(Items listed in a dataset)
/---

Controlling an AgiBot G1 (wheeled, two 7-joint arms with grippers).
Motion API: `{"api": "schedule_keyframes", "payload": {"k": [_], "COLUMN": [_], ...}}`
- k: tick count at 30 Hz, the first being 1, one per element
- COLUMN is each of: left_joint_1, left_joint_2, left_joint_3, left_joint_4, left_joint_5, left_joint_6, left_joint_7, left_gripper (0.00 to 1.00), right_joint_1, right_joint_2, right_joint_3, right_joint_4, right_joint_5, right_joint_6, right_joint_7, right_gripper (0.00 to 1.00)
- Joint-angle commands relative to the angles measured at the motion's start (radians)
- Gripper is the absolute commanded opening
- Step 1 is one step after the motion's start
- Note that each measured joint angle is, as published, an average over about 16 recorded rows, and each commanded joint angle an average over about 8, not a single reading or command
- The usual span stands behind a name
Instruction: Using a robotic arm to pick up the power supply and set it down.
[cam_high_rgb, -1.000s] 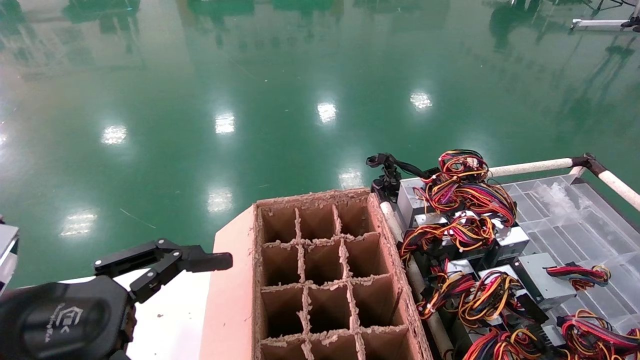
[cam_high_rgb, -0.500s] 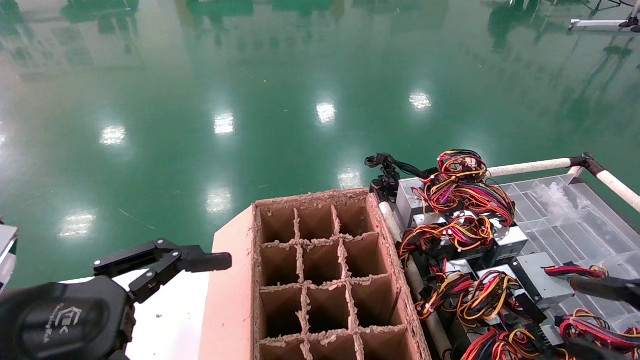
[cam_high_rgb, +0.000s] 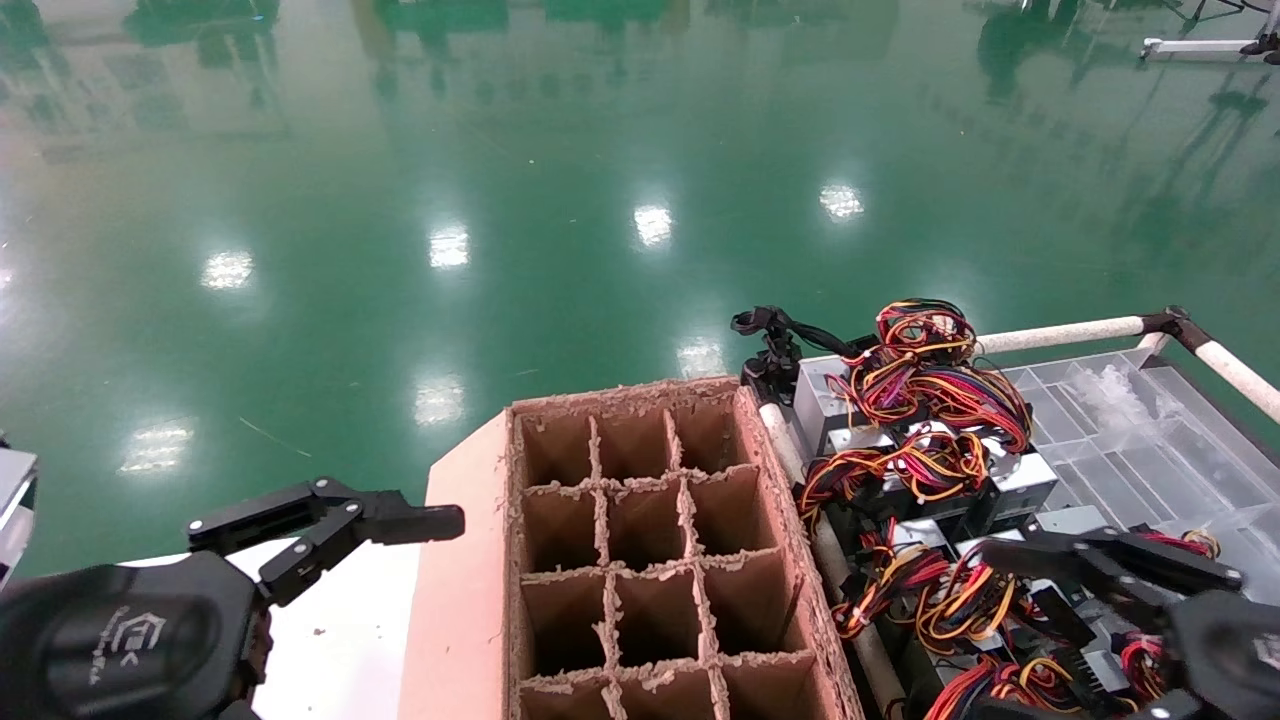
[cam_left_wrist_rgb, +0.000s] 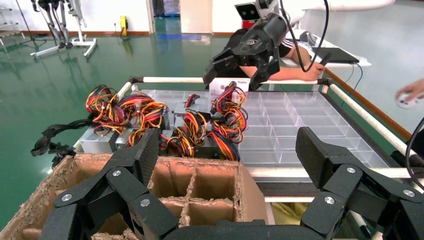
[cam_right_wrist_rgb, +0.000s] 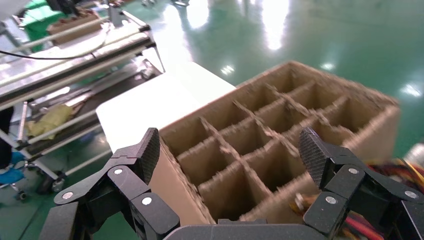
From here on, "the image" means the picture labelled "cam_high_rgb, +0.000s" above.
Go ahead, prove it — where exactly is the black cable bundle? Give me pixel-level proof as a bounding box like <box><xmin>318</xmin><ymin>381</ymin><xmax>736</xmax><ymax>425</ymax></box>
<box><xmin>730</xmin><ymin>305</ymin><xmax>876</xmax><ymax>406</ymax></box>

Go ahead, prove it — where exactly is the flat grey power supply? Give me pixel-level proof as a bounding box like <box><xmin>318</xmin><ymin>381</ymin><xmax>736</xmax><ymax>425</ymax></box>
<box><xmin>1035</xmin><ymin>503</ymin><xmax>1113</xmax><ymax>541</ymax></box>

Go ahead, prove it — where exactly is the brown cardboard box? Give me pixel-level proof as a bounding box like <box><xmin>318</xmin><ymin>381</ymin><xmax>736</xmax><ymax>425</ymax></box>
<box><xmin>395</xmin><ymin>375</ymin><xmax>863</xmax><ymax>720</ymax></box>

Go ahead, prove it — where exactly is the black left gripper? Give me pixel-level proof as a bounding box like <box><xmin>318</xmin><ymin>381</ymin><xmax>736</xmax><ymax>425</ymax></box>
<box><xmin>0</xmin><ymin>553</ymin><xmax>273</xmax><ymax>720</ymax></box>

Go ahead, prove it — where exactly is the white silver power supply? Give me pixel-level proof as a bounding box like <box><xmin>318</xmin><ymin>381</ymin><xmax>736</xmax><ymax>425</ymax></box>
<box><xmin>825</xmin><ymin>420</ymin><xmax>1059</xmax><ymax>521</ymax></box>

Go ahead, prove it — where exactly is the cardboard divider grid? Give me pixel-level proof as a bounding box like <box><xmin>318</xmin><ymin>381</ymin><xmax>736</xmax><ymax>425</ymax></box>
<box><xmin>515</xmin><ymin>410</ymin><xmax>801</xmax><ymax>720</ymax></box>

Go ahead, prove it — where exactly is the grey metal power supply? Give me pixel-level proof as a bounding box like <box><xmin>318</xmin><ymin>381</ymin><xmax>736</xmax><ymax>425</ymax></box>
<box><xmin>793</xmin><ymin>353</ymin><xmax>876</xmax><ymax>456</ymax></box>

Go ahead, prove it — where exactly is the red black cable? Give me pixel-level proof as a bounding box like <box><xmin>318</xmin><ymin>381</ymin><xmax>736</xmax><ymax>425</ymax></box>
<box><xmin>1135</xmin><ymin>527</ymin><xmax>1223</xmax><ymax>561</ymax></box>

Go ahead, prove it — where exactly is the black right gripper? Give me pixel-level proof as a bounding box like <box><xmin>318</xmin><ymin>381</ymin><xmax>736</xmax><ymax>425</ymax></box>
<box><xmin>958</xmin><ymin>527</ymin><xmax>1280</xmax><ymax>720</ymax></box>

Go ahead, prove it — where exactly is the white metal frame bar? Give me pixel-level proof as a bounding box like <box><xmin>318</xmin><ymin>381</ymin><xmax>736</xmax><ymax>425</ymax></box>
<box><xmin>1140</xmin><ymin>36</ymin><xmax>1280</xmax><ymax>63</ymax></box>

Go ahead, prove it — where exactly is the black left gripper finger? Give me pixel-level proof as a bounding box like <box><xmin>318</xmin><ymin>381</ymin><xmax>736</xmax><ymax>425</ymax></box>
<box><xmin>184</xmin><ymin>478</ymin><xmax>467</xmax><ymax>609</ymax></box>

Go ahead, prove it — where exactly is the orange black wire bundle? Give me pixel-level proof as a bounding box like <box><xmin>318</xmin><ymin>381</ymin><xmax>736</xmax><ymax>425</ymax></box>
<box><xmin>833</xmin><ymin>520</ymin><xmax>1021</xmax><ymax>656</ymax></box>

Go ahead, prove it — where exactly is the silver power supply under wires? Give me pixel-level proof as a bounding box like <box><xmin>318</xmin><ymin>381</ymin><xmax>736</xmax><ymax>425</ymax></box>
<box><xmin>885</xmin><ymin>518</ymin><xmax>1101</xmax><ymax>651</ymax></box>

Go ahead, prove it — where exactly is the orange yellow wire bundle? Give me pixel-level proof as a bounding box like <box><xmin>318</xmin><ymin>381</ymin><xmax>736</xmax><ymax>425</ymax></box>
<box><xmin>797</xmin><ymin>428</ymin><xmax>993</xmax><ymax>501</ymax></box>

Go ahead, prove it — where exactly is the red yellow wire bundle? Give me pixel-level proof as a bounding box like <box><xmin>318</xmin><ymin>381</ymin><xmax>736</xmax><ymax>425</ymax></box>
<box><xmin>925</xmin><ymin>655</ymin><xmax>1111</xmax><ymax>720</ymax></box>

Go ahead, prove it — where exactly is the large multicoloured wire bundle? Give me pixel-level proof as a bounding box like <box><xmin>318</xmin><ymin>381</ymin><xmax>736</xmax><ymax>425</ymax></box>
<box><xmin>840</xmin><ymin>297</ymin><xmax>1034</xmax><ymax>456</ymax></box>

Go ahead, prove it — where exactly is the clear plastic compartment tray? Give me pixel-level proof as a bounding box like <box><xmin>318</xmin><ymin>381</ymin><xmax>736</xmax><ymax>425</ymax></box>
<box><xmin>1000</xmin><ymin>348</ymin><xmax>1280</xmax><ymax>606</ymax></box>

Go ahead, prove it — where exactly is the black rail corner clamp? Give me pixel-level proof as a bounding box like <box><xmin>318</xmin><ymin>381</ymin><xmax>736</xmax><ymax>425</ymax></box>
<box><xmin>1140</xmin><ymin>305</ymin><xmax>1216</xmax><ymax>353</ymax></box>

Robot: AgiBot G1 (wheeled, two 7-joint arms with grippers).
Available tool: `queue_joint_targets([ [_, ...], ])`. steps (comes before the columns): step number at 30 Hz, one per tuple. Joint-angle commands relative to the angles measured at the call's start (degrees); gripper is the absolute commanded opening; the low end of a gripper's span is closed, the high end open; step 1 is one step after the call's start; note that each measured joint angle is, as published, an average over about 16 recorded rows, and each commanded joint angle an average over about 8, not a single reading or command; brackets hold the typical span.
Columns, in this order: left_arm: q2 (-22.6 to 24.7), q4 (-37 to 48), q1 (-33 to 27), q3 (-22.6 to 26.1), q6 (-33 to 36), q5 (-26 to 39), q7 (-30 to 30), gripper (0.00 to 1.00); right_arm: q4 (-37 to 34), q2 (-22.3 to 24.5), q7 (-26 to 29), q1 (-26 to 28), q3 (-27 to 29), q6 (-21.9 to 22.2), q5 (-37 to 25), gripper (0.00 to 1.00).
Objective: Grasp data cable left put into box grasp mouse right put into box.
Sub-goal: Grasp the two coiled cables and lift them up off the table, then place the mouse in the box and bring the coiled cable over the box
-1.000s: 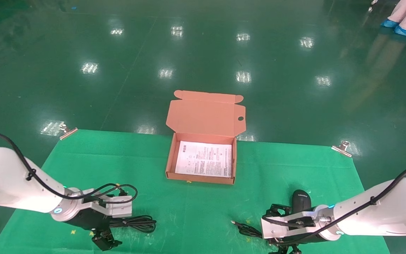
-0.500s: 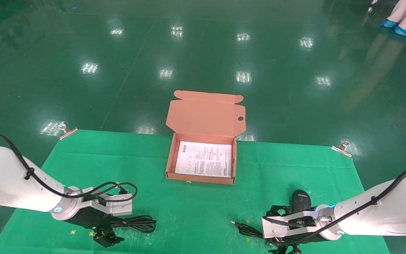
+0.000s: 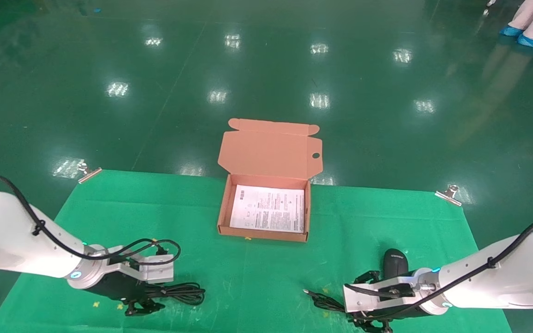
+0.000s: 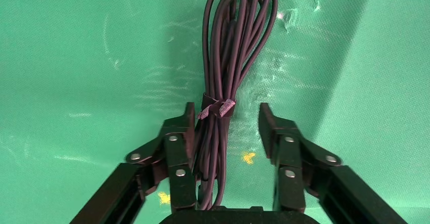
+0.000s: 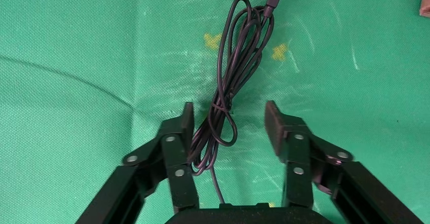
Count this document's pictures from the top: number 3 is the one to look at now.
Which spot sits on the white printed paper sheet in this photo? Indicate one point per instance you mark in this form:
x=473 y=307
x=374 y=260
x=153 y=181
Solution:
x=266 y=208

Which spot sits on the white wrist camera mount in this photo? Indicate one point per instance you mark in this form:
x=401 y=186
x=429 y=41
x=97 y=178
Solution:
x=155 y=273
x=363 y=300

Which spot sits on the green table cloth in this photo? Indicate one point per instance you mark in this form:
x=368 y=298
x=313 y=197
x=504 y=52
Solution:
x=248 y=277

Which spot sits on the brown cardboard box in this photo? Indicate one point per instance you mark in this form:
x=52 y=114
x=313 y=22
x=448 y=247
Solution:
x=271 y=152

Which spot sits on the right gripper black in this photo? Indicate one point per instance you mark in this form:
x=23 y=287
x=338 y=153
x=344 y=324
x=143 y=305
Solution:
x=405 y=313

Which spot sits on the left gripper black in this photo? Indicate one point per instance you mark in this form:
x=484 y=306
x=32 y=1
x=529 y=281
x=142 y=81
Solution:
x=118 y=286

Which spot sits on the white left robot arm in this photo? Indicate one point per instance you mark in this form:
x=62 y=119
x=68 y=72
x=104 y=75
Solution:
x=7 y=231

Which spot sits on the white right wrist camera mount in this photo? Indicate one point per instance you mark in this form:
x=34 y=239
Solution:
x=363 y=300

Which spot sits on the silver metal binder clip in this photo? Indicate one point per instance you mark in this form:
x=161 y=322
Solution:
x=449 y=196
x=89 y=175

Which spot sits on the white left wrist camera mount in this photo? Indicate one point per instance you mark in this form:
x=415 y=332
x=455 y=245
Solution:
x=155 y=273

\---

Exercise instructions: Your task is to reproduce the entries exactly, starting at the first line and ending with the line containing "- k: tick count".

The completed task:
Controlling an AgiBot G1 (wheeled, two 7-joint arms with grippers).
Motion API: `{"api": "schedule_keyframes", "payload": {"k": [_], "COLUMN": [_], ...}}`
- k: tick count at 30 Hz, the first being 1, one per element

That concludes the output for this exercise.